Dr. K: (all toothy smile holding his lunch box) “Well, tell me what’s wrong with you today…oh my, I see it already!? (walking over to my hunched frame sitting dejectedly on the examining table). “Okay, now smile, do your lips like this, frown, smile again, wiggle your eyebrows. Hmmm. OH, I KNOW WHAT YOU HAVE! (Oh, oh, I know the answer! Choose me, choose me! Dr. K, there in the back. Please tell us your answer!) and Dr K said “YOU HAVE BELL’S PALSY!!!” Somehow I knew he was going to tell me this. Sister K had had it a few years back and my symptoms were similar to hers. So I said “I thought you would say that. So how did I get this? Where did it come from? I can’t move the left side of my face, my lip is swollen and my left eye is drooping. And I haven't been anywhere near Dr H's office in months" (my aforementioned cosmetic surgeon). After Dr K explained that no one really knows what causes it he nevertheless wrote out several prescriptions for mega doses of steroids and an anti-viral drug and I was soon on my way, after being cautioned to call him immediately if my symptoms grew worse, blah blah. I also had to cancel my upcoming visit with Dr H, which was far worse than waking up with Bell's Palsy. But certainly cheaper.

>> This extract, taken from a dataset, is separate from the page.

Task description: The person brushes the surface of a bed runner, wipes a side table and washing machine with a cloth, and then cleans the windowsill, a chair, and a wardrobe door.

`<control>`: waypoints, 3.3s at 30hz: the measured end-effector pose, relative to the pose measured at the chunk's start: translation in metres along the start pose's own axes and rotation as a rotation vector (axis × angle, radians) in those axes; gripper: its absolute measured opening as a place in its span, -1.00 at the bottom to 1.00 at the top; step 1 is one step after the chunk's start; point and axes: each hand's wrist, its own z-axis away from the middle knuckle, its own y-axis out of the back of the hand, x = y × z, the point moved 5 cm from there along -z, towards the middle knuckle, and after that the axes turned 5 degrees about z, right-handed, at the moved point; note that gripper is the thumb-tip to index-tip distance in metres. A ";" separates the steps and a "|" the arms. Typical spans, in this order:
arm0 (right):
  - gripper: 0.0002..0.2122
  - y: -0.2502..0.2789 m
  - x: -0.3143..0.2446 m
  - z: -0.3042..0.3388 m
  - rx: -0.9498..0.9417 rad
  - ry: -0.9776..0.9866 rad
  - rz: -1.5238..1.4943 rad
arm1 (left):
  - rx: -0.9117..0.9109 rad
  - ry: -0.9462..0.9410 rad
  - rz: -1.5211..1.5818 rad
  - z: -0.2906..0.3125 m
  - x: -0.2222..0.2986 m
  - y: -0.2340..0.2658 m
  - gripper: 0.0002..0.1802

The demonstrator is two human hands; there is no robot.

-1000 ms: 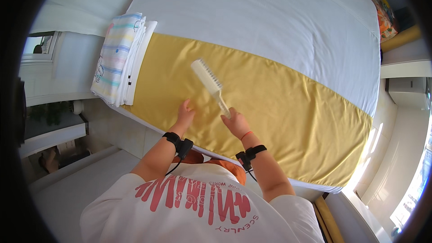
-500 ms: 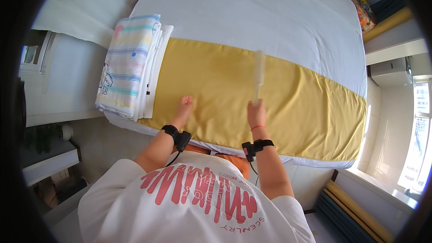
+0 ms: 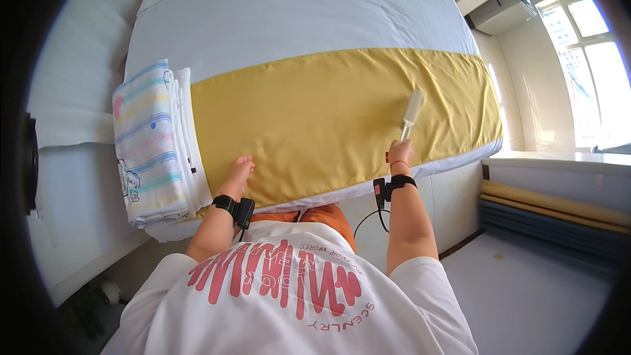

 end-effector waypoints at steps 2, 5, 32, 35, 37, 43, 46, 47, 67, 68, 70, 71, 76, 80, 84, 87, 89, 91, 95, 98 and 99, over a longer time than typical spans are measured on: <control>-0.66 -0.032 0.004 0.049 -0.171 0.338 0.144 | 0.077 0.039 0.239 0.000 0.022 -0.009 -0.66; -0.61 -0.067 -0.020 0.141 -0.597 0.520 0.338 | 0.023 0.012 0.398 -0.013 0.033 -0.015 -0.72; -0.71 0.254 0.290 -0.070 0.171 -0.212 -0.135 | -0.336 0.181 -0.065 0.073 0.013 -0.434 -0.47; -0.72 0.249 0.260 -0.079 0.078 -0.024 -0.122 | -0.383 0.099 -0.118 0.078 0.025 -0.474 -0.39; -0.73 0.245 0.224 -0.073 -0.148 0.159 0.060 | -0.405 0.034 -0.141 0.077 0.040 -0.494 -0.34; -0.71 0.282 0.281 -0.145 0.029 0.001 0.157 | -0.328 -0.008 -0.141 0.061 0.095 -0.571 -0.27; -0.70 0.347 0.344 -0.214 0.280 -0.203 0.093 | -0.327 0.066 -0.135 0.040 0.109 -0.618 -0.35; -0.70 0.365 0.345 -0.227 0.360 -0.265 0.058 | -0.322 0.111 -0.167 0.030 0.107 -0.627 -0.42; -0.71 0.289 0.057 -0.419 -0.073 0.270 0.078 | -0.438 0.101 -0.091 0.043 0.155 -0.718 -0.46; -0.70 0.276 0.035 -0.408 -0.259 0.381 0.142 | -0.412 0.133 -0.073 0.040 0.152 -0.715 -0.43; -0.70 0.256 0.003 -0.389 -0.506 0.593 0.350 | -0.395 0.134 -0.057 0.043 0.158 -0.716 -0.39; -0.70 0.252 -0.003 -0.384 -0.573 0.698 0.494 | -0.371 0.141 -0.043 0.044 0.157 -0.714 -0.35; -0.68 0.313 0.083 -0.507 -0.185 0.209 0.108 | -0.289 0.110 -0.084 0.060 0.167 -0.734 -0.38; -0.70 0.425 0.188 -0.577 0.177 -0.062 -0.010 | -0.270 0.175 0.020 0.075 0.149 -0.771 -0.37; -0.68 0.441 0.213 -0.545 -0.014 0.226 -0.059 | -0.159 0.130 0.062 0.075 0.141 -0.827 -0.35; -0.64 0.448 0.218 -0.488 -0.564 0.499 0.240 | -0.064 0.083 0.031 0.084 0.156 -0.868 -0.33; -0.64 0.468 0.259 -0.499 -0.522 0.438 0.241 | -0.075 0.091 0.004 0.093 0.161 -0.897 -0.31; -0.63 0.491 0.327 -0.535 -0.326 0.273 0.043 | -0.087 0.089 -0.019 0.099 0.162 -0.924 -0.30; -0.69 0.575 0.392 -0.587 0.092 0.067 -0.087 | -0.288 0.212 -0.057 0.114 0.142 -0.976 -0.26; -0.66 0.568 0.388 -0.570 -0.188 0.263 -0.251 | -0.406 0.240 -0.036 0.129 0.133 -1.007 -0.36; -0.66 0.565 0.371 -0.548 -0.330 0.349 -0.217 | -0.401 0.242 -0.026 0.129 0.130 -1.007 -0.36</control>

I spent this past weekend hyper-focusing on my Jumbo Weekly Pill Holder, you know the one you see next to your grandmother’s bed that contains approximately 37 different pills per day so she doesn’t get mixed up on which ones to take when? That was me. I was by turns jumpy, irritable and bone-tired from all the meds but gradually I started to feel better and am now down to the last 20 or so pills. I went back to Dr K this morning and he was even more excited to see me this time since my symptoms are so much improved. He was all smiles, having just discovered the fudge brownie left over in his lunch box. He is so cute and cheerful, so cuddly and smart, it made me happy that he was happy. I hated to burst his bubble but I had to ask him something. “Are you sure I have Bell’s? I mean, I feel so much better and I can move my face again. I thought this was supposed to last for months and months,” I said. Was I cured this fast? A dark cloud fell across his face, his science project in ruins, the judges pinning the Blue Ribbon on the moldy bread experiment display instead of his homemade Neutron Bomb formula. “Yes, you did and do have Bell’s. But you got here in time and we started treating you early enough to alleviate your symptoms quickly.” I felt terrible that I had questioned his diagnosis. I had to make this right before he called his mom to come pick him up early. “I’m sorry, Dr K, I don’t mean to second-guess your diagnosis. What do I know? I’m sure I have it and you got me on the right meds quickly and I will no doubt recover much faster now. Thank you so much. You are a wonderful doctor.” His mood brightened and he perked right up. The judges had reconsidered and the Blue Ribbon was his after all! “No, no, second opinions are often vital, don’t worry about it. But your symptoms are classic and I am sure you have Bell’s. You’ll be fine. I’ll see you in 6 months.”
In the meantime, the steroids are making my face slightly puffy and causing my wrinkles to be somewhat less noticable, thus saving me the cost of the Juvederm. Maybe Bell's Palsy isn't so bad after all.